Out of other Gao and Timbuktu were of special interest to the king. After completing his Hajj Musa had built several Mosques in Gao bringing special importance to his kingdom Musa also build several schools, mosque, and universities in Timbuktu. Djinguereber Mosque a mudbrick and wood structure where a burgeoning trading hub was built by Musa can still be seen standing even after 500 years.

Died somewhere between 1332 to 1337 Musa's wealth and influence were known to the world only after his voyage to Mecca. By 1375 Musa was drawn in the Catalan Atlas created by Spanish cartographer Abraham Cresques where he has shown Musa sitting with a gold crown and scepter on a throne. This cartographer is an important resource for Medieval Europe navigators.

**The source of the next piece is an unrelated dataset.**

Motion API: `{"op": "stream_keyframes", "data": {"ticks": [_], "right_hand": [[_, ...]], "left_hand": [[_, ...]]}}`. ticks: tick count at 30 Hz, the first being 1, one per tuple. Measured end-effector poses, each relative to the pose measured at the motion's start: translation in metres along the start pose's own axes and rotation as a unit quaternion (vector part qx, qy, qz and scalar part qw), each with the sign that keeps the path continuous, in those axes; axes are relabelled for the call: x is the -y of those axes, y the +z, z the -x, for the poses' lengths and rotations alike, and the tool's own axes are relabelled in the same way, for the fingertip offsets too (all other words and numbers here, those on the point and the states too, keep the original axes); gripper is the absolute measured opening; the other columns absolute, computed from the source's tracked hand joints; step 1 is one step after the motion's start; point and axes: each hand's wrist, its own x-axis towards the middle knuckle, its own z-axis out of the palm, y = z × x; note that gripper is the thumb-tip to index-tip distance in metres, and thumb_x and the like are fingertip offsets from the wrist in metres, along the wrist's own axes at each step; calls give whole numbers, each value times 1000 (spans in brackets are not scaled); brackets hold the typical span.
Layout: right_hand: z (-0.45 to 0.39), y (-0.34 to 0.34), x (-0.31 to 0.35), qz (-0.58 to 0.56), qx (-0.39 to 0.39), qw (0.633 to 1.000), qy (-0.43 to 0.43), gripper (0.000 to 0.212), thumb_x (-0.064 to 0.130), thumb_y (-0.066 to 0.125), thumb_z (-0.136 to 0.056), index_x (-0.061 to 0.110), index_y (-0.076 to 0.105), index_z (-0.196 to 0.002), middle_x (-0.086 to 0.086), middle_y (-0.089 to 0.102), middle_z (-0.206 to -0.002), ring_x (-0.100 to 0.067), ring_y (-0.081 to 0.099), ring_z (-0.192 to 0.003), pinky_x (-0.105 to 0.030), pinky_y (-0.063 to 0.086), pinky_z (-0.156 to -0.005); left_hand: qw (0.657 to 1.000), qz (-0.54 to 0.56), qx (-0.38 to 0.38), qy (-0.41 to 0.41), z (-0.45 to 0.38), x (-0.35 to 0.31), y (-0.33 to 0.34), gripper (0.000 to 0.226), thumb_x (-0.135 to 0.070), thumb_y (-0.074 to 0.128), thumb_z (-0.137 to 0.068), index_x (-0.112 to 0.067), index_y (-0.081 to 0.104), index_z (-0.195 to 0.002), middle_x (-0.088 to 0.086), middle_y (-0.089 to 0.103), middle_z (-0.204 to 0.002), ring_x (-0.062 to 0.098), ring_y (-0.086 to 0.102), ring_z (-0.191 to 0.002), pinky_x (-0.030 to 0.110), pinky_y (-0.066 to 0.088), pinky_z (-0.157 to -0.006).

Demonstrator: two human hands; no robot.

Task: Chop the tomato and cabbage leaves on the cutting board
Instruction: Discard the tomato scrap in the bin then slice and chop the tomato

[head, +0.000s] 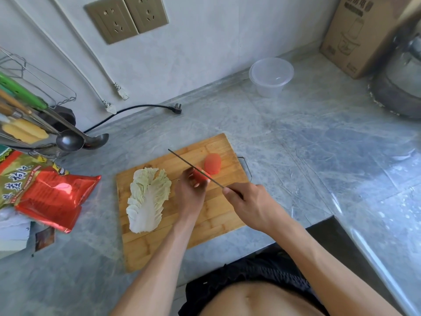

It is nearly impossible to quantify how much of wealth, riches, and vastness of material holding Musa had in his time.  Rudolph Ware an associate history professor  from The University of Michigan says," Imagine as much gold as you think a human being could possess and double it, that’s what all the accounts are trying to communicate,” “This is the richest guy anyone has ever seen.”